Prima di passare a conoscere le quantità effettive di radiazioni che la popolazione ha subito, è necessario capire il significato dell'unità di grandezza con cui si misura l'attività radioattiva: si chiama sieverts e corrisponde alla quantità di energia radioattiva che un corpo riceve dalla radiazione stessa. 0,1 millisievert è quello che subiamo dopo una radiografia. 

Gli studiosi hanno rilevato che solo il 23% del cesio-137 rilasciato dalle esplosioni è rimasto in Giappone, mentre il resto si è riversato negli oceani. "Più dell'80% della radiazione si è depositata nelle acque degli oceani e ai poli, pertanto la popolazione globale ha subito solo una minima esposizione", ha affermato un ricercatore del team alla conferenza europea di Geoscienza tenutasi a Vienna.

È stato ovviamente il Giappone ad essere stato investito da radiazioni consistenti, soprattutto nei giorni seguenti al disastro: nei successivi 3 mesi i livelli di radiazione gamma, nella zona limitrofa a Fukushima, hanno toccato quota 5 millisievert.  Il resto del paese è stato colpito da 0,5 millisievert, corrispondente più o meno ad una tomografia computerizzata. 

Il resto del mondo è stato interessato solo da 0,1 millisievert, al pari di una lastra a raggi X in più. 

Non bisogna dimenticare inoltre che ognuno di noi è soggetto ad una quantità di radiazioni annuale che oscilla tra 1,5 mSv and 3 mSv: tra i fattori che aumentano l'esposizione sono lunghi viaggi in aereo, l'assunzione di cibo contaminato e l'inquinamento ambientale. 

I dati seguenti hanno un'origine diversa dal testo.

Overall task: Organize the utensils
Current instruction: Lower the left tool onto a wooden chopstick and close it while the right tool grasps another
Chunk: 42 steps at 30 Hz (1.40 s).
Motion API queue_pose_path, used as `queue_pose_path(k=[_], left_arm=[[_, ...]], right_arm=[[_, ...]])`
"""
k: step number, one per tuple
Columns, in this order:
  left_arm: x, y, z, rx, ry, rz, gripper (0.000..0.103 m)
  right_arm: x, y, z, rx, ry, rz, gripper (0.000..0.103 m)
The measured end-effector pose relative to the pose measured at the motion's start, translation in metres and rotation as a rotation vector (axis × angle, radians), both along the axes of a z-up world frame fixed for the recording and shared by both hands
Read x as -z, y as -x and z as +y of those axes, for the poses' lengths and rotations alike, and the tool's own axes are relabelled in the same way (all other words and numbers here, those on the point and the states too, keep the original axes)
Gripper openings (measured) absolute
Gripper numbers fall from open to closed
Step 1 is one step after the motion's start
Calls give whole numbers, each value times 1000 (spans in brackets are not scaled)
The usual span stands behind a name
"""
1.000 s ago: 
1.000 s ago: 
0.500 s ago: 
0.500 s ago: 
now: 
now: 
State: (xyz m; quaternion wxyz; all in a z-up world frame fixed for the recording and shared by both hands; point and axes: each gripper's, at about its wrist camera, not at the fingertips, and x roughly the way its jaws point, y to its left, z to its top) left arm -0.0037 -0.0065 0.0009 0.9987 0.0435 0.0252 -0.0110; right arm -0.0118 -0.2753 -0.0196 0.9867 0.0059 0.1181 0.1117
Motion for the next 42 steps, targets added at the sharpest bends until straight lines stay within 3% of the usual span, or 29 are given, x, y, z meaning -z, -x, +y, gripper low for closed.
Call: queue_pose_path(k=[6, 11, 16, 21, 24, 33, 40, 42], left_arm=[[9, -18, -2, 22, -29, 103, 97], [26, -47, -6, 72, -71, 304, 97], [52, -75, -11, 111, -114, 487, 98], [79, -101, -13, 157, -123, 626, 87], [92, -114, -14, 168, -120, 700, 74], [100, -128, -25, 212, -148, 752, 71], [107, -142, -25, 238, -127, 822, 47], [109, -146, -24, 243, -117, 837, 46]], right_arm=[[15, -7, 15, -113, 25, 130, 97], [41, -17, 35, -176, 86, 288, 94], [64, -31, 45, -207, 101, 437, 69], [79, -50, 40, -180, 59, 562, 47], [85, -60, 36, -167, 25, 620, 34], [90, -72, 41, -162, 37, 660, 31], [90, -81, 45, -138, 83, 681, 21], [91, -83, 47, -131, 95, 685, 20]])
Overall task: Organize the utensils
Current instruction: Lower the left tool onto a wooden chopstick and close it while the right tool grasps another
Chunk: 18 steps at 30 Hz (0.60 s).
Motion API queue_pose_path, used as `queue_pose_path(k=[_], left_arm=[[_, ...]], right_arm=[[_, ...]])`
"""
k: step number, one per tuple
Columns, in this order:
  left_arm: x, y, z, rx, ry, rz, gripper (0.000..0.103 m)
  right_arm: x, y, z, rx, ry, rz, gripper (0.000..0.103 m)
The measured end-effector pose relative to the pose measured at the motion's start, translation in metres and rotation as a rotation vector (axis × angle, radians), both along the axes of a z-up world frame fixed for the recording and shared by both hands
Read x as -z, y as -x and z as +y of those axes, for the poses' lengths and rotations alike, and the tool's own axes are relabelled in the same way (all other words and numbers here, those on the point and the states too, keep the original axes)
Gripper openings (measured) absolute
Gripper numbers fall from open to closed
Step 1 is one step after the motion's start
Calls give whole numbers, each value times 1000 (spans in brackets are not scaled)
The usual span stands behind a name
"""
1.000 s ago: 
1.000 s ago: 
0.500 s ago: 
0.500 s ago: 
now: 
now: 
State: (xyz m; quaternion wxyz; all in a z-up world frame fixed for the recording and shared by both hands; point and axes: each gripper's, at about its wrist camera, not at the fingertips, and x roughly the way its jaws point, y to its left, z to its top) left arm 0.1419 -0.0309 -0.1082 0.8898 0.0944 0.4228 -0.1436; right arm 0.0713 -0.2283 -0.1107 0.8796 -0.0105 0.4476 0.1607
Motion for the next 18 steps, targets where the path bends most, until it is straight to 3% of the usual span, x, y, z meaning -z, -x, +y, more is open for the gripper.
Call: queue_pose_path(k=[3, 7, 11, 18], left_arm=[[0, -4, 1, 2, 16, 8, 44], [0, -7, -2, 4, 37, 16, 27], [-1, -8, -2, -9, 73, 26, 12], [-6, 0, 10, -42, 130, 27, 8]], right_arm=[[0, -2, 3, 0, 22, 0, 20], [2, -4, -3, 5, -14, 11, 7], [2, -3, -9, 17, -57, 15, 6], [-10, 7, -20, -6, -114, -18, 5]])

Stando ai risultati dello studio sembra che possiamo tirare un sospiro di sollievo, ma non cadiamo in un pensiero troppo egoistico e non dimentichiamo la fauna e la flora circostanti il territorio di Fukushima, seriamente interessate dalle radiazioni. Non sarà stato un disastro paragonabile a quello di Chernobyl del 1986, ma è chiaro che ancora abbiamo da imparare sulla gestione delle centrali nucleari... A scapito dell'ambiente.